■ Data below:
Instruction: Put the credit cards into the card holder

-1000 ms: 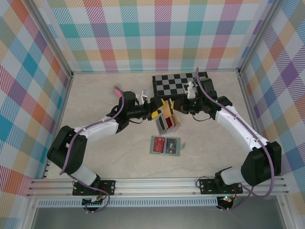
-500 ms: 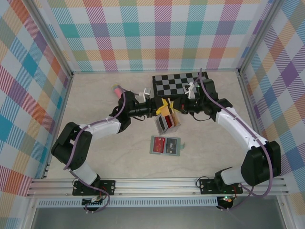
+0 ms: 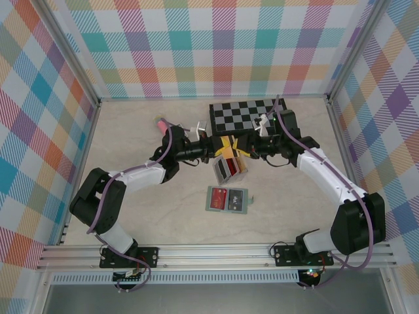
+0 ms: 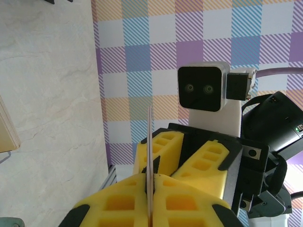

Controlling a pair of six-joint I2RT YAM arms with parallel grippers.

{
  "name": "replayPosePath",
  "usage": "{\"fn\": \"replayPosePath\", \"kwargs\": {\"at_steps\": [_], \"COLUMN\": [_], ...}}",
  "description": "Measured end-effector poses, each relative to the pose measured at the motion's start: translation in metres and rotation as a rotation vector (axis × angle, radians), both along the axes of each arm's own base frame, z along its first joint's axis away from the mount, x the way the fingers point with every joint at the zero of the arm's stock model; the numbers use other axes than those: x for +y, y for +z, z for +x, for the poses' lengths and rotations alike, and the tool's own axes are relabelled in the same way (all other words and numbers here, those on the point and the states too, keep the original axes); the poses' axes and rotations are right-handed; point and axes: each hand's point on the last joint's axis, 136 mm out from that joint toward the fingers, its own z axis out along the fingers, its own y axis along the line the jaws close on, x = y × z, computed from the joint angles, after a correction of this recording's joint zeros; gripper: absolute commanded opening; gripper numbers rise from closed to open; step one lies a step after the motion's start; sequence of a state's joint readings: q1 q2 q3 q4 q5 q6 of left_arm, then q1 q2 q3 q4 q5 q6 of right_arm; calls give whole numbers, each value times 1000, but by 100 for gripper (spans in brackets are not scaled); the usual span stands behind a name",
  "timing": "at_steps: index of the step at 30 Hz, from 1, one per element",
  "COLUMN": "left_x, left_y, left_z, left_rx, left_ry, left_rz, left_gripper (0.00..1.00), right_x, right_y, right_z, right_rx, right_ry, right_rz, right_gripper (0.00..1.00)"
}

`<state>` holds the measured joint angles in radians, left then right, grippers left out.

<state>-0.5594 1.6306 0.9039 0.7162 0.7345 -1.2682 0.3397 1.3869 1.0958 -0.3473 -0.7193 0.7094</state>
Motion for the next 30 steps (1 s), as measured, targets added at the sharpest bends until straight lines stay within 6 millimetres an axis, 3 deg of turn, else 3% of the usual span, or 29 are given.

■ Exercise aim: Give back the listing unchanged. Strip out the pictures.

■ Solved problem:
Instruction: Put the credit cards into the card holder

-1000 ms: 
-500 ms: 
+0 ms: 
+0 ms: 

Controlling a pair of six-joint I2RT YAM arms with parallel grippers.

{
  "name": "replayPosePath",
  "usage": "{\"fn\": \"replayPosePath\", \"kwargs\": {\"at_steps\": [_], \"COLUMN\": [_], ...}}",
  "description": "Measured end-effector poses, each relative to the pose measured at the motion's start: translation in metres and rotation as a rotation vector (axis × angle, radians), both along the axes of each arm's own base frame, z along its first joint's axis away from the mount, x the way the fingers point with every joint at the zero of the arm's stock model; the numbers use other axes than those: x for +y, y for +z, z for +x, for the poses' lengths and rotations alike, and the tool's own axes are relabelled in the same way (all other words and numbers here, those on the point and the states too, keep the original axes); the poses' axes and rotations are right-handed; point and axes: each hand's point on the last joint's axis, 136 mm out from that joint toward the fingers, its own z axis out along the fingers, its own y axis along the line the jaws close on, x = y × z, computed from the joint angles, after a correction of this recording's joint zeros; gripper: absolute commanded opening; gripper numbers rise from closed to open; step one lies a step after the motion's start; sequence of a state's joint readings: q1 q2 q3 q4 q5 q6 of left_arm, then q1 q2 q3 q4 q5 q6 of right_arm; calls give whole numbers, each value times 1000, but by 100 for gripper (spans in brackets are not scaled); the usual span stands behind a name",
  "timing": "at_steps: index of the step at 30 Hz, from 1, one per element",
  "COLUMN": "left_x, left_y, left_z, left_rx, left_ry, left_rz, left_gripper (0.00..1.00), right_x, right_y, right_z, right_rx, right_ry, right_rz, right_gripper (0.00..1.00)"
}

`<state>` holds the measured joint angles in radians, left then right, grippers left out.

<state>-0.5594 1.6306 0.9039 0.7162 0.7345 -1.2682 0.3397 1.3869 1.0958 -0.3473 -0.7193 0.7094</state>
Motion for the next 30 steps (1 s), as measured, targets added at the sharpest bends until straight lines stay within 6 millimetres an axis, 3 deg of turn, else 3% of the usual span, or 29 are given.

Nothing further remains in the output.